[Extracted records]
----------
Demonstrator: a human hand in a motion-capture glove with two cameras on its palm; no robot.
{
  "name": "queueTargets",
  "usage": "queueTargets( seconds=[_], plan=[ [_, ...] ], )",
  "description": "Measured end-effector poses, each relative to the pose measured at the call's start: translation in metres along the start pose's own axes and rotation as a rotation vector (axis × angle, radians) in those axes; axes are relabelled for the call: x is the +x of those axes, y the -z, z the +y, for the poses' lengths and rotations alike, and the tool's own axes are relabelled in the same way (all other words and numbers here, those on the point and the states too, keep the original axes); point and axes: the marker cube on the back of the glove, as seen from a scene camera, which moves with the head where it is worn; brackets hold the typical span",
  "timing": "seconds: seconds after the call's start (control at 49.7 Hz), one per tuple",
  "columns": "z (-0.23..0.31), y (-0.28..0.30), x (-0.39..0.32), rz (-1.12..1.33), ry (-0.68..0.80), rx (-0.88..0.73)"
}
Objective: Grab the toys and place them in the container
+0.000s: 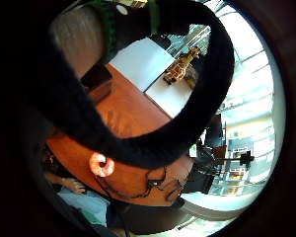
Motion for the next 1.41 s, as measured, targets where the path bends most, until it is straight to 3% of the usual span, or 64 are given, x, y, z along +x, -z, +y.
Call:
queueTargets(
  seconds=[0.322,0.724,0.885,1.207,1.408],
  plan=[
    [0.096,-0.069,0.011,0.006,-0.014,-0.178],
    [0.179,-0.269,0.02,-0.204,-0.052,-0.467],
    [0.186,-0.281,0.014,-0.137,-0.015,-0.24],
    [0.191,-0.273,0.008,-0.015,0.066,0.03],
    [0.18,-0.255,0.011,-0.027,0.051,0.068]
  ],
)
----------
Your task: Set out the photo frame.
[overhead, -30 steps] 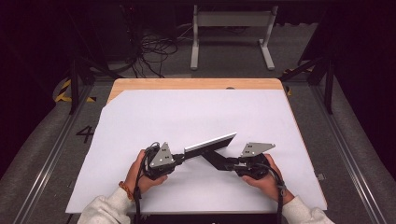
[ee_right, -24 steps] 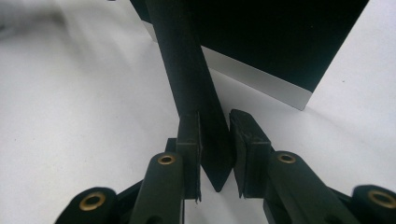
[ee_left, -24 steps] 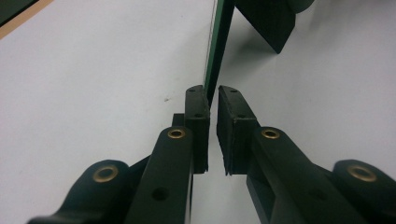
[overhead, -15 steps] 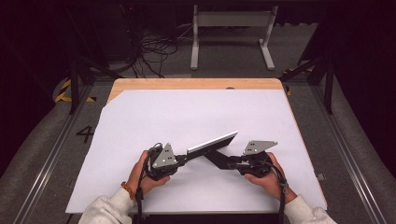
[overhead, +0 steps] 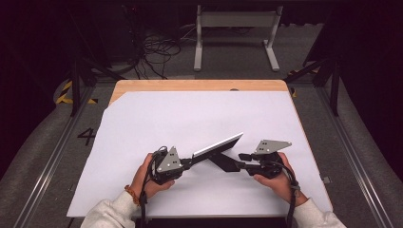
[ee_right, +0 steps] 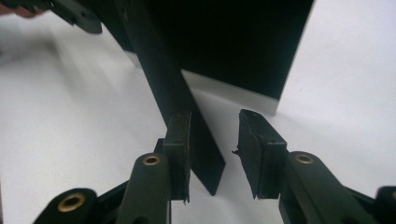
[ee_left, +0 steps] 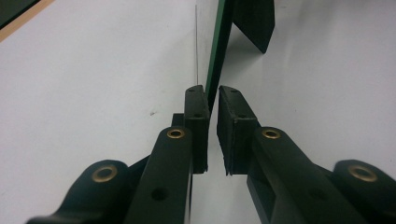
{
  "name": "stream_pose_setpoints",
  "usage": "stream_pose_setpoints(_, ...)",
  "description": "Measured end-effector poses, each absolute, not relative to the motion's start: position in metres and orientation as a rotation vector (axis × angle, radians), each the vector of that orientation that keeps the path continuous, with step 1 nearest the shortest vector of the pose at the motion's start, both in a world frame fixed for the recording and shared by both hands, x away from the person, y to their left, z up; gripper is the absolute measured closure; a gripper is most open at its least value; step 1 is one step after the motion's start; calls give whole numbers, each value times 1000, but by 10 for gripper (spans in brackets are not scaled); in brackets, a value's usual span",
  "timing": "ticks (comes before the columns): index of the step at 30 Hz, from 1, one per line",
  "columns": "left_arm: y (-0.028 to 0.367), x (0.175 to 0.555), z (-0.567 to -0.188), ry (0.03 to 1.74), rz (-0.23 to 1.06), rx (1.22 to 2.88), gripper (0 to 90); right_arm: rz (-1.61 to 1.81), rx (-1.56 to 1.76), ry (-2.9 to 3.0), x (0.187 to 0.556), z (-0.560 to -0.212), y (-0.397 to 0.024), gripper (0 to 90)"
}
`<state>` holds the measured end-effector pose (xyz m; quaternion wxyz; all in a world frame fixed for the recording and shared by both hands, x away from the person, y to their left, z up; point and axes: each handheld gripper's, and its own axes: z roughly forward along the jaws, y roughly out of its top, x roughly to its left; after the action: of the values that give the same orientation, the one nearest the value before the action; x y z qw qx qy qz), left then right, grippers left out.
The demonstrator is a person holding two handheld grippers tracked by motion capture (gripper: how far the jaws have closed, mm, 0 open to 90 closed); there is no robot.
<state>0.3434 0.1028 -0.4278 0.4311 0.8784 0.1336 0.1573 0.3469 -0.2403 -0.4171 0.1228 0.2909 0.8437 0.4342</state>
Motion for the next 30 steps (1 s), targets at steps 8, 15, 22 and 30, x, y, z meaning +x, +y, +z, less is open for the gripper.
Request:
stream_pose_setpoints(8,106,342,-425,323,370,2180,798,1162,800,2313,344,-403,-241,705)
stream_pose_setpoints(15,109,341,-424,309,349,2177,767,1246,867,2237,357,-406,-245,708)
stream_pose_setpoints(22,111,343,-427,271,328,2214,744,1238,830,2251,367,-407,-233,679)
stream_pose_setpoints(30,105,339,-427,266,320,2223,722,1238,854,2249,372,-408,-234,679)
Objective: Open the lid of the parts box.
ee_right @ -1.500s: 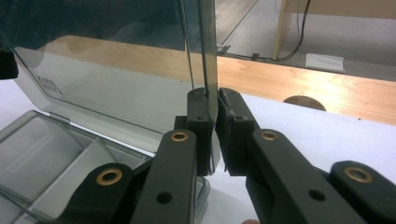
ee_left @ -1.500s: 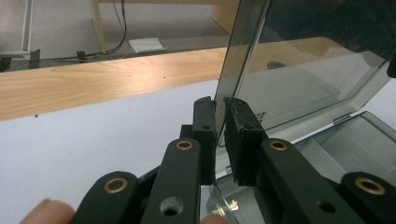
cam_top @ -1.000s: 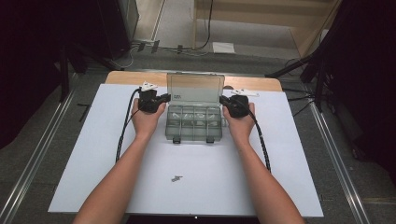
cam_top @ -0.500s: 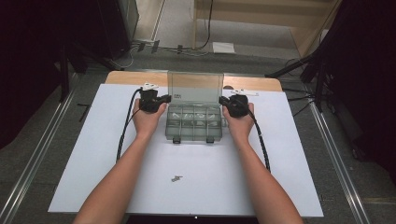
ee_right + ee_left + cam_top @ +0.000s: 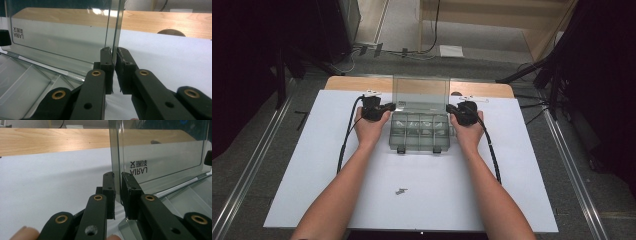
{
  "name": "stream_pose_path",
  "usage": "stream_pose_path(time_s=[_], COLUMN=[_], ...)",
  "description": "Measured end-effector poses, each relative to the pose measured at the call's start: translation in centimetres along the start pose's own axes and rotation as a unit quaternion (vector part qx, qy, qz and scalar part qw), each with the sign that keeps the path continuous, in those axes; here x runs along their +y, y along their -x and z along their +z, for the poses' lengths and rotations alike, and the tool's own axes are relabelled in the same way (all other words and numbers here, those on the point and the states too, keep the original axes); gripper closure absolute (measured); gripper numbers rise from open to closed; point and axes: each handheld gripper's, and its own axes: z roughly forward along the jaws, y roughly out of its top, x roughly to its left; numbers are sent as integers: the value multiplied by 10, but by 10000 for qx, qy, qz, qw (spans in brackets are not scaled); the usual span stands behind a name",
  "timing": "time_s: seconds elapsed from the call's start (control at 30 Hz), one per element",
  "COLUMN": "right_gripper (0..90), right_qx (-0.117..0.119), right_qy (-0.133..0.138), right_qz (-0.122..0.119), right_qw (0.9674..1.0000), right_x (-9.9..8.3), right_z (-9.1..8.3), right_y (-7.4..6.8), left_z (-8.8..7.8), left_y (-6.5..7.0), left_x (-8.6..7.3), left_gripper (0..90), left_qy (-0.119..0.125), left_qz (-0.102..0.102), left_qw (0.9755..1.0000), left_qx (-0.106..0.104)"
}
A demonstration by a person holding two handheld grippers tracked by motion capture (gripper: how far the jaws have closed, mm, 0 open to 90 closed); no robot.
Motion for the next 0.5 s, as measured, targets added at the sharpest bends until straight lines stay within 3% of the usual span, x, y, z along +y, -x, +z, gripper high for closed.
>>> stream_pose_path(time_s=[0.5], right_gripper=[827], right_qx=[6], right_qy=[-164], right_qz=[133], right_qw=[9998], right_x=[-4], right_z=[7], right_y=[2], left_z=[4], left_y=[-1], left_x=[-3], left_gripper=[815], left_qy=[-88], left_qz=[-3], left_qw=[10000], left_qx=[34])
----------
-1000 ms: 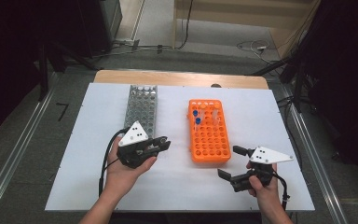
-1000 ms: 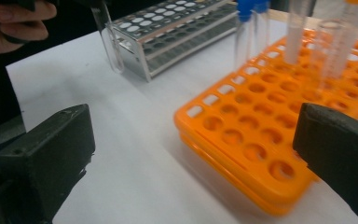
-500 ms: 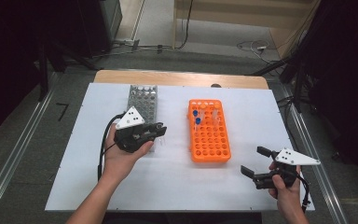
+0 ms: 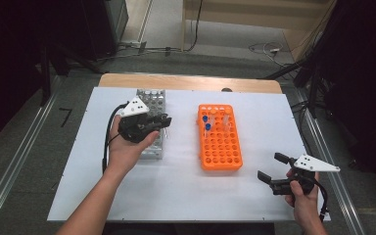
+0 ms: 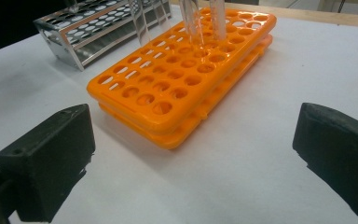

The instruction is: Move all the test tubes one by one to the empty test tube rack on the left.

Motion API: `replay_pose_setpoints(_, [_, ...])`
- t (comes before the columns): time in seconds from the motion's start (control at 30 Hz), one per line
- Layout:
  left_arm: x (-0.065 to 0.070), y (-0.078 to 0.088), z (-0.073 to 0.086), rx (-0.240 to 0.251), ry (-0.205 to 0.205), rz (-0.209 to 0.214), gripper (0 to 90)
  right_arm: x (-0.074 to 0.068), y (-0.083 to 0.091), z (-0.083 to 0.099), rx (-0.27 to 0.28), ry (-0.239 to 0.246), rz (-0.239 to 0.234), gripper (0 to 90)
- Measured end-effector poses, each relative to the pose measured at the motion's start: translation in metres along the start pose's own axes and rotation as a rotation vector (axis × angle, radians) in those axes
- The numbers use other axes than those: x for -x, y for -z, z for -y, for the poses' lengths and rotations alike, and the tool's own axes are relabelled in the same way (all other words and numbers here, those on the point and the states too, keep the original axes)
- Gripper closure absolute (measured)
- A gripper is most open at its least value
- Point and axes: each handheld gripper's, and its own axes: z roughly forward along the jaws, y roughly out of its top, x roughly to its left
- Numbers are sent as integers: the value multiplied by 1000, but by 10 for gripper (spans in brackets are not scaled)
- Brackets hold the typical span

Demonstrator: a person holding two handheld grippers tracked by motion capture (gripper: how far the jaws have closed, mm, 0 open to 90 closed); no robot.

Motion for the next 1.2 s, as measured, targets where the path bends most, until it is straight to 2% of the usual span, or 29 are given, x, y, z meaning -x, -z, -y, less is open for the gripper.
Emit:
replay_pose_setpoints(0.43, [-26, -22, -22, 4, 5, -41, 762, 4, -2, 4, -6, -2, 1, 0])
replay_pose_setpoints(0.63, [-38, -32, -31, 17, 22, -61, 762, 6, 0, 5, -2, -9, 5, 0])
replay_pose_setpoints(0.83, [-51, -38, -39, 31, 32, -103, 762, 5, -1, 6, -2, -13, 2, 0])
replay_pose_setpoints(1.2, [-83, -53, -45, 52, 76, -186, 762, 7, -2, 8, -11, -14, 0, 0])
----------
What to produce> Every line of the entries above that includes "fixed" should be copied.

Answer to this exercise>
  "description": "Measured end-effector poses, each absolute, not relative to the motion's start: position in metres and orientation as a rotation vector (axis × angle, radians), each the vector of that orientation that keeps the path continuous, with step 1 nearest the shortest vector of the pose at the motion's start, both in a world frame fixed for the recording and shared by both hands, x away from the person, y to their left, z up; gripper is the absolute measured closure; a gripper is most open at its least value; step 1 is one step after the motion's start; calls give whole numbers, each value times 1000, but by 10 for gripper (spans in brackets are not scaled); in brackets, a value's usual span",
`<state>` holds the measured end-effector pose (xyz m; quaternion wxyz; all in a world frame fixed for the recording and shared by both hands, x away from the person, y to their left, z up; point and axes: each handheld gripper's, and its own axes: z roughly forward along the jaws, y roughly out of its top, x roughly to its left; after the action: of the values that give the same orientation, the one nearest the value before the action; x y z qw qx qy qz), left then right, grippers left out.

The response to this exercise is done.